# 2015 Ships and Submarines of the US Navy -



## Ooh-Rah (Apr 18, 2015)

I think this is pretty cool and wanted to share.  A few observations -

- Had  no idea that the USS Constitution was still a commissioned ship.  
- Also did not realize how many subs we have on duty

Is that Guided Missile Destroyer the stealthy looking ship you see in Popular Mechanics once in a while?

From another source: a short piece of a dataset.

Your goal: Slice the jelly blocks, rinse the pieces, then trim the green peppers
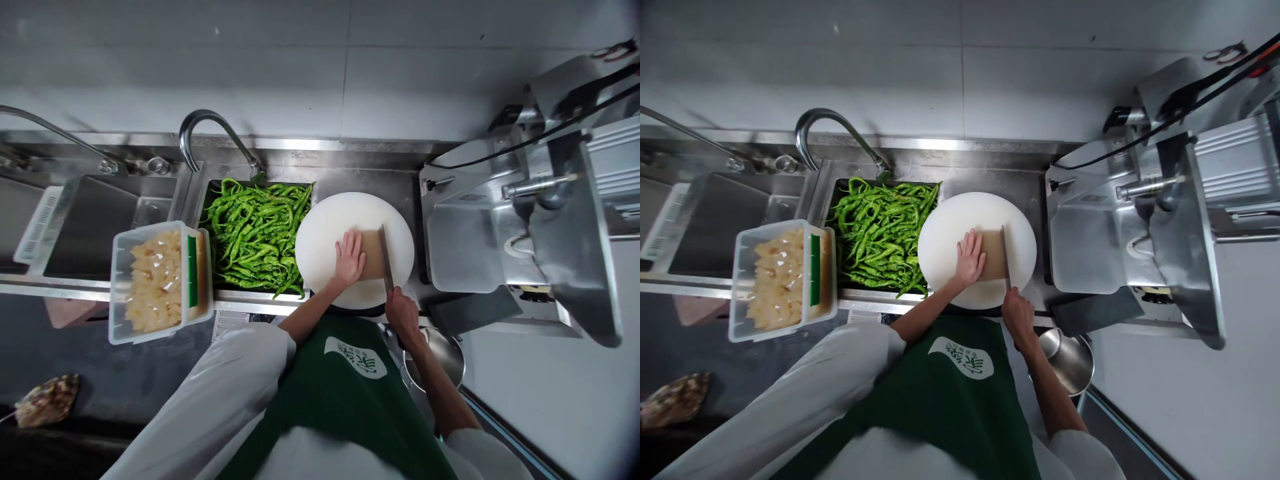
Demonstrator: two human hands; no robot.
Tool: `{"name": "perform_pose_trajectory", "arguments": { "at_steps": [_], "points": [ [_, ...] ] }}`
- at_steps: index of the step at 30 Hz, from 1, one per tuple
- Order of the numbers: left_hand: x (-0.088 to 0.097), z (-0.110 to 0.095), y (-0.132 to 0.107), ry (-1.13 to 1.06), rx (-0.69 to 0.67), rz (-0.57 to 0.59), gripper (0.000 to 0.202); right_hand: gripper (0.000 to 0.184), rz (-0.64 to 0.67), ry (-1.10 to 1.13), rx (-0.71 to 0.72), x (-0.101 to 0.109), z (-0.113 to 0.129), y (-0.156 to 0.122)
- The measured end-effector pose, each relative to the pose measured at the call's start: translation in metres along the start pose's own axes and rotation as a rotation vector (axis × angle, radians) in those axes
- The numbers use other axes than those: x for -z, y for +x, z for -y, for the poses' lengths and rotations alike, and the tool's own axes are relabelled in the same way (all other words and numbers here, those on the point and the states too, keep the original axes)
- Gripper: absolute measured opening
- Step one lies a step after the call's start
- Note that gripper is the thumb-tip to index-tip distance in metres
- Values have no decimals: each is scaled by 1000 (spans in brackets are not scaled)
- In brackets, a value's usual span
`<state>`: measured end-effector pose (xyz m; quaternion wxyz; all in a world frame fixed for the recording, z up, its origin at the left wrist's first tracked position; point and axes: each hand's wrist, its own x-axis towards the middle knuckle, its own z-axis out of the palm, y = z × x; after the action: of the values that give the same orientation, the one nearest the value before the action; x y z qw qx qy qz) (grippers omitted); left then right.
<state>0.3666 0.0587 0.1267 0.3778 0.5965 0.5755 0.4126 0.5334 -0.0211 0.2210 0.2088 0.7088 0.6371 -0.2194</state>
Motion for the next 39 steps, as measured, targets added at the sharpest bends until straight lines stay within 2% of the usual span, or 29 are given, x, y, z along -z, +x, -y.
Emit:
{"name": "perform_pose_trajectory", "arguments": {
  "at_steps": [3, 6, 9, 12, 14, 18, 21, 25, 28, 39],
  "points": [
    [-1, -6, -1, 34, -114, 71, 63, 37, -5, 29, -16, 3, 6, -2],
    [-3, -7, 0, -6, -113, 68, 67, 37, -3, 64, -46, 9, 7, 3],
    [-4, -3, 5, -114, -17, 24, 76, 37, 10, 91, -74, 13, 4, 10],
    [-5, 5, 9, -303, 176, -82, 79, 37, -4, 106, -78, 12, 3, 13],
    [-5, 11, 10, -418, 265, -110, 78, 36, -17, 109, -65, 11, 3, 10],
    [1, 22, 1, -525, 283, -204, 78, 37, -83, 122, -107, 17, 10, -4],
    [8, 27, -9, -523, 244, -268, 77, 41, -117, 99, -99, 22, 28, -18],
    [9, 24, -18, -507, 217, -252, 74, 36, -53, 84, 18, 20, 63, -28],
    [5, 18, -20, -515, 235, -235, 72, 33, -29, 85, 47, 14, 79, -29],
    [-1, 10, -20, -527, 193, -149, 77, 33, -51, 97, -8, 12, 95, -32]
  ]
}}
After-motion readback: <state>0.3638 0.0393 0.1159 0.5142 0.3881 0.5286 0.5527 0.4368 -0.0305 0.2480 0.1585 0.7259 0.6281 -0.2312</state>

Here is a link that will give you a larger PDF version of the below.  -LINK-


----------



## 0699 (Apr 18, 2015)

Ooh-Rah said:


> Also did not realize how many subs we have on duty


 
Did you think maybe they're lying?  Maybe all the submarines we have are the ones in port and they just paint random number on them at random times to make people think they're going to and returning from sea? :-/


----------



## SpitfireV (Apr 19, 2015)

I've got the Constitution on my serious soon must see this.


----------



## x SF med (Apr 19, 2015)

How come LSD-68 is not the Owlsley  and LSD-70 isn't the Timothy Leary?


----------



## Gunz (Apr 20, 2015)

Ooh-Rah said:


> ...Had  no idea that the USS Constitution was still a commissioned ship...


 
Mrs Ocoka One had her Swiss Army Knife confiscated prior to going aboard in 2004. I think they thought she was a pirate. I was struck by how small it was...but in it's day it was big for a frigate.

The Littoral Combat Ships are pretty rad looking...


----------



## BloodStripe (Apr 20, 2015)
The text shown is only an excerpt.